I. NATURE AND PURPOSE OF THE PROCEEDING
On July 17, 1996, the United States filed a Complaint alleging that the defendants have engaged in price fixing in violation of Section 1 of the Sherman Act, 15 U.S.C. 1. On the same day, the United States and the defendants filed a Stipulation and Order ("proposed Order") to resolve the allegations in the Complaint. Entry of the proposed Order is subject to the APPA. The defendants are all major "market makers" in over-the-counter ("OTC") stocks quoted for public trading on the computerized stock quotation system known as Nasdaq.1 The United States alleges in its Complaint that the defendants and others adhered to and enforced a "quoting convention" that was designed to and did deter price competition among the defendants and other market makers in their trading of Nasdaq stocks with the general public. The United States believes that investors have incurred higher transaction costs for buying and selling Nasdaq stocks than they would have incurred had the defendants not restrained competition through their illegal agreement. The proposed Order will eliminate the anticompetitive conduct identified in the Complaint and establish procedures that will ensure that such conduct does not secur. Specifically, the proposed Order prevents the defendants from agreeing with other market makers to adhere to the quoting convention, or to fix, raise, lower, or maintain prices or quotes for Nasdaq securities. The proposed Order also requires each defendant to adopt an antitrust compliance program and designate an antitrust compliance officer to ensure the firm's future compliance with the antitrust laws. To this end, the proposed Order requires the compliance officer to (1) randomly monitor and tape record telephone conversations between stock traders and (2) report any violations of the proposed Order within ten business days to the Antitrust Division of the Department of Justice ("the Department").

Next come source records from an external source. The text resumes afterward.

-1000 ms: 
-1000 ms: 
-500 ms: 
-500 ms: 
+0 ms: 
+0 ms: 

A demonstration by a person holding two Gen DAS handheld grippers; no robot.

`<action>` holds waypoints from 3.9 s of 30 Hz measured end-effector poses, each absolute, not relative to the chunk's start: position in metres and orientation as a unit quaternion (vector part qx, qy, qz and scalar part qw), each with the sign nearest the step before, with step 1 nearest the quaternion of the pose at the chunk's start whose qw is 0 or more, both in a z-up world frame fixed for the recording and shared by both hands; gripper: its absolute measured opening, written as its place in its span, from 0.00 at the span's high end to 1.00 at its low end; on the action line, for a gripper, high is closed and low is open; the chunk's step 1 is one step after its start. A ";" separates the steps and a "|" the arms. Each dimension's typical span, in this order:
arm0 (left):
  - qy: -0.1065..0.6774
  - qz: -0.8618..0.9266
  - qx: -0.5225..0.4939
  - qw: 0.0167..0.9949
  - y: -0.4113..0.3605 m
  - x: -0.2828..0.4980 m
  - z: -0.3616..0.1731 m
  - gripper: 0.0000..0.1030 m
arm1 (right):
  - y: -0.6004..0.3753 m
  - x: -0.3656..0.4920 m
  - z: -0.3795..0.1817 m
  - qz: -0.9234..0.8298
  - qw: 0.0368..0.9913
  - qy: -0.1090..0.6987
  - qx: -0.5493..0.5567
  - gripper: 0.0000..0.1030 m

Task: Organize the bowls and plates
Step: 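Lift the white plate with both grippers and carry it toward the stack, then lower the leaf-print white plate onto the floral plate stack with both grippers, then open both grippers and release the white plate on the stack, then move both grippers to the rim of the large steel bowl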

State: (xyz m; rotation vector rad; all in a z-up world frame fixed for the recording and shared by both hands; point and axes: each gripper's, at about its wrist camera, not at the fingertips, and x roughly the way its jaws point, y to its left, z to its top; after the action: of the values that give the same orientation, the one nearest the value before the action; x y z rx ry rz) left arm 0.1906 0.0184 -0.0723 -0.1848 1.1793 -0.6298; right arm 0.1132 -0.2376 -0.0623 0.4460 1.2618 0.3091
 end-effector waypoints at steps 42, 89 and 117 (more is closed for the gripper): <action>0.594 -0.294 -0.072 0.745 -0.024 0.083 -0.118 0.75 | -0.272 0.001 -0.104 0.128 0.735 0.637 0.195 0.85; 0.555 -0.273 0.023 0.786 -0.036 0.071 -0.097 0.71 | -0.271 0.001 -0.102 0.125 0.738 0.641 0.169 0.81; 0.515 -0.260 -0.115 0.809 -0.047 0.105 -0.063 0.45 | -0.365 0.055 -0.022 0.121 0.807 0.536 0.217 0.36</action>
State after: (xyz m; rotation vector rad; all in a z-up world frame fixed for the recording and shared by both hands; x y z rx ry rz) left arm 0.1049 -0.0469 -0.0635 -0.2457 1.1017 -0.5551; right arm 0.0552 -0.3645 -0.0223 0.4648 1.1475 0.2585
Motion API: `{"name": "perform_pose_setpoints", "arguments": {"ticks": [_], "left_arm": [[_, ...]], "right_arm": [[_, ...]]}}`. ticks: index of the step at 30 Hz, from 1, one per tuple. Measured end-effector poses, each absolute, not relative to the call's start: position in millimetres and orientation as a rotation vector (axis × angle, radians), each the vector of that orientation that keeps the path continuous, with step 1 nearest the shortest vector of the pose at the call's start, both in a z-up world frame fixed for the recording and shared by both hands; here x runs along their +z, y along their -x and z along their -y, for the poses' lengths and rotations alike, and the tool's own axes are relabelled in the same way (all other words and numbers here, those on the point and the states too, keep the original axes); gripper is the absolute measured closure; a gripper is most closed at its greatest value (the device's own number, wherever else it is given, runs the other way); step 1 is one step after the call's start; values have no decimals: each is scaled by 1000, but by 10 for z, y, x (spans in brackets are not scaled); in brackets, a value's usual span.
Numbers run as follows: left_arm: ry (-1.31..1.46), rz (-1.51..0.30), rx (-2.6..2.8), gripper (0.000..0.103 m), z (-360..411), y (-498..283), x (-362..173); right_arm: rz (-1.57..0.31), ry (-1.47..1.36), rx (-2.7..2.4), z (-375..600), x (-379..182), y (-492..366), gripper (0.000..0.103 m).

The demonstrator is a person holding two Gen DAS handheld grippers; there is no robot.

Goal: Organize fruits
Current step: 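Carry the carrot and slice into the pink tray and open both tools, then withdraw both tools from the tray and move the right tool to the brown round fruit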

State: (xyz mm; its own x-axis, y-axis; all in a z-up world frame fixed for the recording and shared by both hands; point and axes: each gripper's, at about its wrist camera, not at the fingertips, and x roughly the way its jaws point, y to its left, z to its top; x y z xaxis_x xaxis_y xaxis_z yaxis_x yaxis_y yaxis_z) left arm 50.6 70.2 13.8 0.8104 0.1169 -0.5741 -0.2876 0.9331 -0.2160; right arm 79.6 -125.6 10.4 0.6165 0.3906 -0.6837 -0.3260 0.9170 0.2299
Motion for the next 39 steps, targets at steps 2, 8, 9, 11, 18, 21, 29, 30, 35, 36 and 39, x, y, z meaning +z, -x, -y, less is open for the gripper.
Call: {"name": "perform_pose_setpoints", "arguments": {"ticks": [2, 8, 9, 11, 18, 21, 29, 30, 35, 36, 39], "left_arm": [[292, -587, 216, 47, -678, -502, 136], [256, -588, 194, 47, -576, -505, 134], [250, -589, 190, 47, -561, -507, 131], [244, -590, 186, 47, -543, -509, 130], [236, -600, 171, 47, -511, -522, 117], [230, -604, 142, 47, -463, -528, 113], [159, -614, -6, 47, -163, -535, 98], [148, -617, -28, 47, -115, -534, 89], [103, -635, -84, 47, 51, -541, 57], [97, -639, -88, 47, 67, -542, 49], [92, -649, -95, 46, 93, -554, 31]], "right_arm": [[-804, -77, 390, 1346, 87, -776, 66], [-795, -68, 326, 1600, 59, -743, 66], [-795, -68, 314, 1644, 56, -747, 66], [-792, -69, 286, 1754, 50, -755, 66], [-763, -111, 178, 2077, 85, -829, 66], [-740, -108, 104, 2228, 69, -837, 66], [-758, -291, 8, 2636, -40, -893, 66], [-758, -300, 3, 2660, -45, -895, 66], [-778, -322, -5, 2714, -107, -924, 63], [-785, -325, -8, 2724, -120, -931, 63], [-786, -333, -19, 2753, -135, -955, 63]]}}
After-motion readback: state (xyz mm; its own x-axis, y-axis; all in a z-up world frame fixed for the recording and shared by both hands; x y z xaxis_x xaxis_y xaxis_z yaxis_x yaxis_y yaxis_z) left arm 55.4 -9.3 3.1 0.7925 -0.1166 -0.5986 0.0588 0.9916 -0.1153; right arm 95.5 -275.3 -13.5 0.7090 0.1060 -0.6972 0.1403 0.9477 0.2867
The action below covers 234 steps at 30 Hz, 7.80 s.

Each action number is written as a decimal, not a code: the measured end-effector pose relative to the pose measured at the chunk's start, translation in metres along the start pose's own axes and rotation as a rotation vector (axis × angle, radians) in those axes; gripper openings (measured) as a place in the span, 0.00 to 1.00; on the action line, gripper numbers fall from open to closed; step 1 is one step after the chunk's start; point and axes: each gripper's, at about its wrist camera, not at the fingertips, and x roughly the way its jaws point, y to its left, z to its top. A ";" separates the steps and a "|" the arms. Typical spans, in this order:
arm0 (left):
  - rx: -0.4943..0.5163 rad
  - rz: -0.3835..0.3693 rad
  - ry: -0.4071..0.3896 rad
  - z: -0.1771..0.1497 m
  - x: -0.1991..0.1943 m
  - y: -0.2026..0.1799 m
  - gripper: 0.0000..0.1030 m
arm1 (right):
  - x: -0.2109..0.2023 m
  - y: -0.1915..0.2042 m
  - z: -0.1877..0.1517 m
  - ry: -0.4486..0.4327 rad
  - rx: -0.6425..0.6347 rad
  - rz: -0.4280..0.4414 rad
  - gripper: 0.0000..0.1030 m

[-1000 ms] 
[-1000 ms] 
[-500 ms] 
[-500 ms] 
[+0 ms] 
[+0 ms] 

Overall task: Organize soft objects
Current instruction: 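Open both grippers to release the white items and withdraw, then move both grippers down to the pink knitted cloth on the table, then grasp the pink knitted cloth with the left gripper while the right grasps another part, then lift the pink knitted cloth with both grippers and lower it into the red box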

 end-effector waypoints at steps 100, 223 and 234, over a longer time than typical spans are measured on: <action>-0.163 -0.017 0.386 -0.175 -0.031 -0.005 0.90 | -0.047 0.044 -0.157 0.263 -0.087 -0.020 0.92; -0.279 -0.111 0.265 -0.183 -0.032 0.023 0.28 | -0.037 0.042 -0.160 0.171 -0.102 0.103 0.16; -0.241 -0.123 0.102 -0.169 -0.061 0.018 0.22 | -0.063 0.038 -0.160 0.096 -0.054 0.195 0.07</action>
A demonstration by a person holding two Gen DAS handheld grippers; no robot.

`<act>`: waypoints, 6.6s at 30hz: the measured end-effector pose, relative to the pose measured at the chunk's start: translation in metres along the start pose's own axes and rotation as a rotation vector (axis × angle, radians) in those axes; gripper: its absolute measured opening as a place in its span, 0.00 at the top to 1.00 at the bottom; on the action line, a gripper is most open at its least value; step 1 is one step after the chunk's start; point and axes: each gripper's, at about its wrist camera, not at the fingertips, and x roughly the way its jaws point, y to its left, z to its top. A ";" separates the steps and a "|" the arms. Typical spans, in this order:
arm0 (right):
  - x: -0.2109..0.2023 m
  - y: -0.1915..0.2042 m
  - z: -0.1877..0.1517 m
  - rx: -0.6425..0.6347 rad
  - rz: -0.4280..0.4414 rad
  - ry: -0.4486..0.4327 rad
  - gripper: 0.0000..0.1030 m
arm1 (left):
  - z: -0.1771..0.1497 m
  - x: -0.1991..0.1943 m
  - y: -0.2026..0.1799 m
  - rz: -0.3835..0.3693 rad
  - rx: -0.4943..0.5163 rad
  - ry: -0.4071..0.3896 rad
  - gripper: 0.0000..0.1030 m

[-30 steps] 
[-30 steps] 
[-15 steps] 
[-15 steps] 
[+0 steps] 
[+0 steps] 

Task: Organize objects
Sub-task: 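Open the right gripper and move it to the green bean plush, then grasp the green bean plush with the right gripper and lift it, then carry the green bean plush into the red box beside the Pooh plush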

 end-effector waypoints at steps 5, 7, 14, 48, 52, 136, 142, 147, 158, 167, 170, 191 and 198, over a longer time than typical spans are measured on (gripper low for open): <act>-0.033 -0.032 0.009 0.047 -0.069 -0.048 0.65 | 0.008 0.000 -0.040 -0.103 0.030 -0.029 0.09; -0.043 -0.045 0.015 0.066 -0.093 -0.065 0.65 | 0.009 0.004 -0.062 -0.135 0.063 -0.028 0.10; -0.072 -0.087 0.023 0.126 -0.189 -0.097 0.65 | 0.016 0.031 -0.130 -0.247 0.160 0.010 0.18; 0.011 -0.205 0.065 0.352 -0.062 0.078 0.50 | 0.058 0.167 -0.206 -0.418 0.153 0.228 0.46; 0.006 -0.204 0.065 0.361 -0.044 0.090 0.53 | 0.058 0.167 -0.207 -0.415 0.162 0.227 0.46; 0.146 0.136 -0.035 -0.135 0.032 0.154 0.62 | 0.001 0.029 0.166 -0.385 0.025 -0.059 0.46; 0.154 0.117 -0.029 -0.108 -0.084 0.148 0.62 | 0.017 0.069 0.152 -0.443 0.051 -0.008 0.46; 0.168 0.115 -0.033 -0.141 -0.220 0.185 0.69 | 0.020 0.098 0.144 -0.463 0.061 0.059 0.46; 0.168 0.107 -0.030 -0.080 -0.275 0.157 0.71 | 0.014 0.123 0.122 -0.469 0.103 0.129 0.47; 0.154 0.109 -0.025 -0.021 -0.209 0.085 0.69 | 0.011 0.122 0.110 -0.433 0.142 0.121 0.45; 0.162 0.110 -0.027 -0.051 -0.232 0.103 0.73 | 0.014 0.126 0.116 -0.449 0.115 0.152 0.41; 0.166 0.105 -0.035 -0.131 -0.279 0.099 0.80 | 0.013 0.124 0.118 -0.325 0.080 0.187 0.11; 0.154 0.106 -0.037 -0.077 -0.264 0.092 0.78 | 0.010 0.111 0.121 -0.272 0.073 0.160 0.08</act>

The proposed Order also requires that these tape recordings be made available to the Department for its review. The proposed Order gives the Department authority to receive complaints of possible violations, to visit defendants' offices unannounced to monitor trader conversations as they are ongoing, to direct taping of particular suspected violators, and to request copies of tapes as they are made. The Court may punish violations of
IV. PROHIBITED CONDUCT
A. Unless permitted to engage in activities by Section IV.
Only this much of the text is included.